Der Medienkonzern Axel Springer hat wegen schwindender Printgeschäfte ein Gewinn- und Umsatzminus im dritten Quartal verbucht. Springer-Chef Mathias Döpfner bestätigte aber die Prognosen für das laufende Jahr. Demnach soll der Konzernerlös im einstelligen Prozentbereich zulegen.
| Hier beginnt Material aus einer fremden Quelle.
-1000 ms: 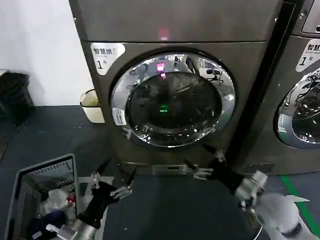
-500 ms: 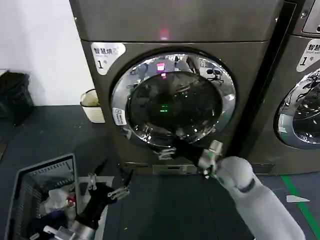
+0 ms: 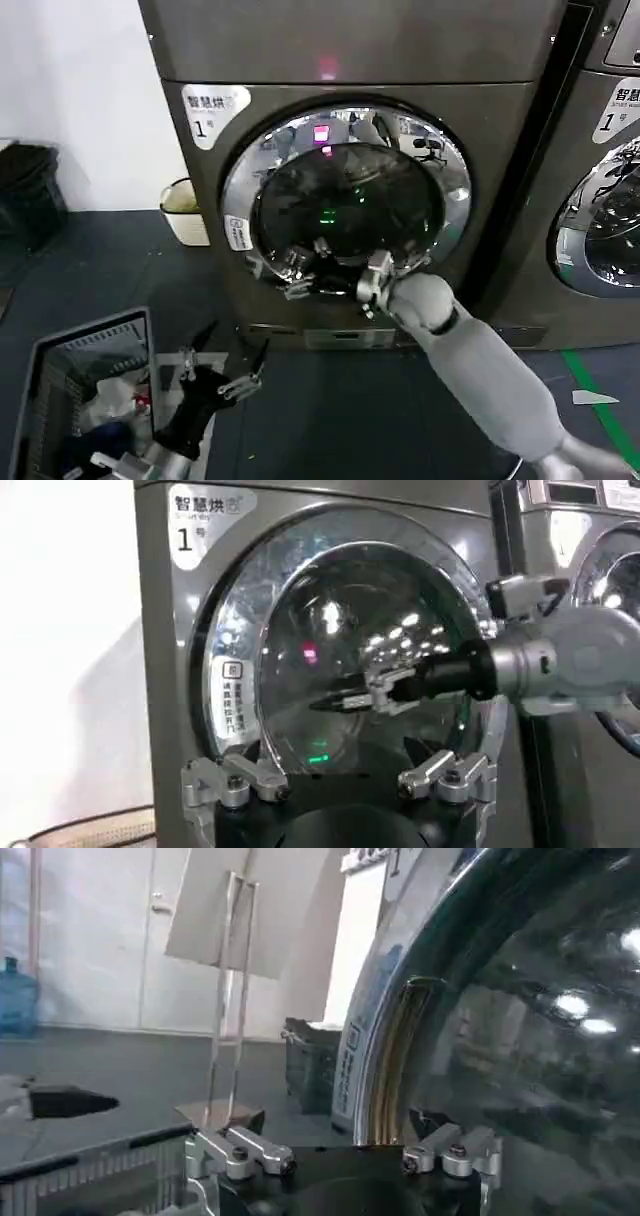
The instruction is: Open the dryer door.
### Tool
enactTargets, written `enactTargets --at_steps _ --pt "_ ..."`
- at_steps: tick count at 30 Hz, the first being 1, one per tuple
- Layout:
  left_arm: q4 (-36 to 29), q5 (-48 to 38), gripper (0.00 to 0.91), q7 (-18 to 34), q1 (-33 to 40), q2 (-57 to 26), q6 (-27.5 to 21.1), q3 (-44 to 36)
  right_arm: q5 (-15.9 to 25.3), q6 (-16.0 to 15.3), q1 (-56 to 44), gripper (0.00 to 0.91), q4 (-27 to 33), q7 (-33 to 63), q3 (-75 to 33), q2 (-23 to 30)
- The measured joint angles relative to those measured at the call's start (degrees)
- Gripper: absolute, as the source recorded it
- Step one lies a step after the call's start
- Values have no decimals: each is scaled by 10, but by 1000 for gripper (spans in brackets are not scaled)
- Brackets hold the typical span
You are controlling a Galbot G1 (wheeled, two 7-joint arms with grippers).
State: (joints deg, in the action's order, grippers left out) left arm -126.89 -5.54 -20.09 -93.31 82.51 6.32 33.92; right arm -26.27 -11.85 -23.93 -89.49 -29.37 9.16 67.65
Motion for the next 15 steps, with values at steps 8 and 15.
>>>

Für das operative Ergebnis wird weiterhin ein leichter Anstieg gegenüber dem Vorjahreswert erwartet.
Im dritten Quartal sank das Ergebnis vor Zinsen, Steuern und Abschreibungen (Ebitda) um 4,4 Prozent auf 150,6 Mio. Euro, teilte das Berliner Verlagshaus mit. Der Umsatz des "Bild"- und "Welt"-Herausgebers ging um 0,7 Prozent auf etwa 787 Mio. Euro zurück. Analysten hatten im Schnitt mit Erlösen von 804 Mio. Euro und einem Ebitda von 154 Mio. Euro gerechnet.
Für das Gesamtjahr rechnet das im MDAX notierte Unternehmen weiterhin mit einem Anstieg der Konzernerlöse im einstelligen Prozentbereich und einem leicht höheren Ebitda als im Vorjahr. Zuwächse bei den digitalen Medien sollten leicht rückläufige Erlöse im Printgeschäft wettmachen.
Jüngster Zugang ist die belgische Immobilienseite Immoweb, an dem Springer gemeinsam mit dem US-Investor General Atlantic am Dienstag die Mehrheit übernahm. Die beiden Partner erwerben 80 Prozent der Anteile für 127,5 Mio. Euro, teilte Axel Springer am Dienstag in Berlin mit.